#### Exercise data
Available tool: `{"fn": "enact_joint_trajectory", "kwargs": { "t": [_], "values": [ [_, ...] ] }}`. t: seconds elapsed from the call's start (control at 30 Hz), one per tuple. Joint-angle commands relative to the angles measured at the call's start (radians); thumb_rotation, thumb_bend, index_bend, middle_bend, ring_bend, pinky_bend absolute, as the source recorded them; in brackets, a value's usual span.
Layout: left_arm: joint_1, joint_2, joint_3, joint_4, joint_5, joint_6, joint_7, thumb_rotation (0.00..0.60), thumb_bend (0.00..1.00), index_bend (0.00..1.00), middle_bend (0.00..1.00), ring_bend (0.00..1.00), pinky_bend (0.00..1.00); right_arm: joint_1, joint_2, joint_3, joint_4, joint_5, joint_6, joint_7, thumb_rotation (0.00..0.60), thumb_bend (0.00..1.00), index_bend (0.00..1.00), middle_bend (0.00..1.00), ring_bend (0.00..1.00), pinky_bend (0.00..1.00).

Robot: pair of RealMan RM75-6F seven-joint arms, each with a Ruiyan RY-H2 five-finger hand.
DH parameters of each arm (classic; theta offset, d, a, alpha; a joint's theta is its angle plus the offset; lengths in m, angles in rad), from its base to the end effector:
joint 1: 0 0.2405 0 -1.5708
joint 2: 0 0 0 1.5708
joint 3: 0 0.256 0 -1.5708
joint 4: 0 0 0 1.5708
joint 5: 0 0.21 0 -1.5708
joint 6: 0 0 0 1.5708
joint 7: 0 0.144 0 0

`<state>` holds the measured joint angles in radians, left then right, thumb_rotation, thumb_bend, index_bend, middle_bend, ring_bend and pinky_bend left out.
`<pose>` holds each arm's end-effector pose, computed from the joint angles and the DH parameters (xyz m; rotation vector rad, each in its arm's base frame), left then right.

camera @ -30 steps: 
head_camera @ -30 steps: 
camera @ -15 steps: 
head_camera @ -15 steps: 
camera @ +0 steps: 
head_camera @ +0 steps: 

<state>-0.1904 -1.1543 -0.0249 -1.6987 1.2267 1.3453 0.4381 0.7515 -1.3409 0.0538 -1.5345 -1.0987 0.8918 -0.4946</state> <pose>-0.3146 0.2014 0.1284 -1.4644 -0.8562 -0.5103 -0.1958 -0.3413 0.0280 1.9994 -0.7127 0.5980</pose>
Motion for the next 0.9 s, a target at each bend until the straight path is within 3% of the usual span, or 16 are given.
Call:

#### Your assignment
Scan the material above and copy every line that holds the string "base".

#### Output of the exercise
DH parameters of each arm (classic; theta offset, d, a, alpha; a joint's theta is its angle plus the offset; lengths in m, angles in rad), from its base to the end effector:
`<pose>` holds each arm's end-effector pose, computed from the joint angles and the DH parameters (xyz m; rotation vector rad, each in its arm's base frame), left then right.

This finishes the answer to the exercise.